### TASK STATEMENT
Sort through the material below and copy each line with "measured".

### DATA BLOCK
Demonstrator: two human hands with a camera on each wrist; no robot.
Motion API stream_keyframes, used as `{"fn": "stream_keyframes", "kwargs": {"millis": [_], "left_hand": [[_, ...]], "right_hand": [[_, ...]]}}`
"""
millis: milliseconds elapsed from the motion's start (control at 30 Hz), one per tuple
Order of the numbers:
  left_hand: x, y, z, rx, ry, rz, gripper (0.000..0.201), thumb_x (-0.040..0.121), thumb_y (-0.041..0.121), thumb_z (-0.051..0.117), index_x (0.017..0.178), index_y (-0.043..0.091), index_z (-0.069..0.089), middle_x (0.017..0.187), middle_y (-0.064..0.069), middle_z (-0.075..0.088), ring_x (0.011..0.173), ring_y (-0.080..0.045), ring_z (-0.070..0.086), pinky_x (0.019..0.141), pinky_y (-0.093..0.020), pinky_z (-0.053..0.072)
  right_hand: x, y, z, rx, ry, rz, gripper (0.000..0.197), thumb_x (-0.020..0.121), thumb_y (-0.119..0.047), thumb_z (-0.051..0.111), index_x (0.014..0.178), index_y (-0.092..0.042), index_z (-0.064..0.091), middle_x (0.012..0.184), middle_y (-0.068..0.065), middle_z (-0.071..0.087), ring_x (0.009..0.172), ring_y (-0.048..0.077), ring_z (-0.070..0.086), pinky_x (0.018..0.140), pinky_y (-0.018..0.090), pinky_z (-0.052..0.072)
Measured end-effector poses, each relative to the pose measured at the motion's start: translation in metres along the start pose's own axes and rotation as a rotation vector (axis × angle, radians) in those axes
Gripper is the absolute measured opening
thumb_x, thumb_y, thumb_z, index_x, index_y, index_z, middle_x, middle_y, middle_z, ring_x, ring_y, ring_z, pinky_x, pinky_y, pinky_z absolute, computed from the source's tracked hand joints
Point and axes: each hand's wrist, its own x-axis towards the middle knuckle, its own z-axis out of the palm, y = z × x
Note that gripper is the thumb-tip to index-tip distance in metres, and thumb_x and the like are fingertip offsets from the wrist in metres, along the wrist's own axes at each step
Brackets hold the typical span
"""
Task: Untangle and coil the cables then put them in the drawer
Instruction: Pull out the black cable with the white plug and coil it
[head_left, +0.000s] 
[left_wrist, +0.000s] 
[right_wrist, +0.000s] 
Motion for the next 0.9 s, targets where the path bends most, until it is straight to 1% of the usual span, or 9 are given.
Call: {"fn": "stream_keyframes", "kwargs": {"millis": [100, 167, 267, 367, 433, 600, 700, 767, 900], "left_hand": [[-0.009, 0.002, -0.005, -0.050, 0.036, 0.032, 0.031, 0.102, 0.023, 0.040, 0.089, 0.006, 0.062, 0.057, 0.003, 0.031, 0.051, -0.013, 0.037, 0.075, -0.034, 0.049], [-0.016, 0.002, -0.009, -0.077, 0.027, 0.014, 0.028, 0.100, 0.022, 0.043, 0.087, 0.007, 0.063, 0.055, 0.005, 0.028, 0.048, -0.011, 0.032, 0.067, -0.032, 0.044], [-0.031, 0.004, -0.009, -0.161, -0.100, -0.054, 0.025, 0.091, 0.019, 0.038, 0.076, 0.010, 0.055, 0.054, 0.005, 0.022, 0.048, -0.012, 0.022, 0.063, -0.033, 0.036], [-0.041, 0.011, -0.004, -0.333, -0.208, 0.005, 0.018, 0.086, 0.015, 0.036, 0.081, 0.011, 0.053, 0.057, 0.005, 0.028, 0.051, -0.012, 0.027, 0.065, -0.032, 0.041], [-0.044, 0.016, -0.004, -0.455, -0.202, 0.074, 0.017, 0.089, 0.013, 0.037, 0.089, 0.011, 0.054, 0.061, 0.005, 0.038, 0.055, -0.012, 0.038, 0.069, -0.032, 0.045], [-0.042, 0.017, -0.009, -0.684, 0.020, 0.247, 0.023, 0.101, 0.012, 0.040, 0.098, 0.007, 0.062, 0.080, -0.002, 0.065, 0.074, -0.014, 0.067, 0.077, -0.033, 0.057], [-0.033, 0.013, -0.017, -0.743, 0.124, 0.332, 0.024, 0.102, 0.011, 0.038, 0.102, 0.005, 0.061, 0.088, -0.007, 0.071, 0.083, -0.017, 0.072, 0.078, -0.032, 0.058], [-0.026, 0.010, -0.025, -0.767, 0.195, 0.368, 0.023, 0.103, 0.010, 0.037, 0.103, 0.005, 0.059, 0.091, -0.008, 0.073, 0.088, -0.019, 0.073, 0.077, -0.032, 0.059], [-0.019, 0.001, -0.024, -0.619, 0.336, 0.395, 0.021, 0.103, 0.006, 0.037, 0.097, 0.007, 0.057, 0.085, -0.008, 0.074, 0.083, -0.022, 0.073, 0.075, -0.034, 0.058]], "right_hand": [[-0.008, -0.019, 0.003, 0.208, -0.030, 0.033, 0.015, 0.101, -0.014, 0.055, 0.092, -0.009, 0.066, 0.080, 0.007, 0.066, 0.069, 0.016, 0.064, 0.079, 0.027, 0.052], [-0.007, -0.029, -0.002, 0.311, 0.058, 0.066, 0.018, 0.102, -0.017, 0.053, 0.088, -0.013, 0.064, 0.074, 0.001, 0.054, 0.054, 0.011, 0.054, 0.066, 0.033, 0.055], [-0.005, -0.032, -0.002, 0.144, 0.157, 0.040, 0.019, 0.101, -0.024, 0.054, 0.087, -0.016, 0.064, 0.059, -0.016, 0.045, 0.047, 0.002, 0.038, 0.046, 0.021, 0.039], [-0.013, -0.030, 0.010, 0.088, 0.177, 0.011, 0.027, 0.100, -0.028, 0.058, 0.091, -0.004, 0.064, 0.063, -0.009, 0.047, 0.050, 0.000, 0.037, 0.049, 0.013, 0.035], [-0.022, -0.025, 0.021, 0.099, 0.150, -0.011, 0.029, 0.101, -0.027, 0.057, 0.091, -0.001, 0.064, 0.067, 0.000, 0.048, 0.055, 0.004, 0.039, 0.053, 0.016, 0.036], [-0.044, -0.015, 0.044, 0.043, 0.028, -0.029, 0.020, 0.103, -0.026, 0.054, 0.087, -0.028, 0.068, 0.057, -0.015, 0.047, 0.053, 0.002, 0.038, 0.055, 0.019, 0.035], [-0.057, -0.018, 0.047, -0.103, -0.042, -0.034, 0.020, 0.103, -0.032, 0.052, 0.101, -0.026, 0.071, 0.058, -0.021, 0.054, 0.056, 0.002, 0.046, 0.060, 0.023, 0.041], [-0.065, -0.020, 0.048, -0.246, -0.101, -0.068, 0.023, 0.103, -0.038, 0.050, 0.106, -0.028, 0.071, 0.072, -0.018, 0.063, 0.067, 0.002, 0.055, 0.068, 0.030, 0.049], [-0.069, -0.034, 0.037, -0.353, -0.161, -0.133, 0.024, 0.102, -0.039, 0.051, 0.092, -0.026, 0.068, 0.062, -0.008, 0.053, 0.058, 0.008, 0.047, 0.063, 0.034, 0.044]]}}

### EXERCISE SOLUTION
Measured end-effector poses, each relative to the pose measured at the motion's start: translation in metres along the start pose's own axes and rotation as a rotation vector (axis × angle, radians) in those axes
Gripper is the absolute measured opening

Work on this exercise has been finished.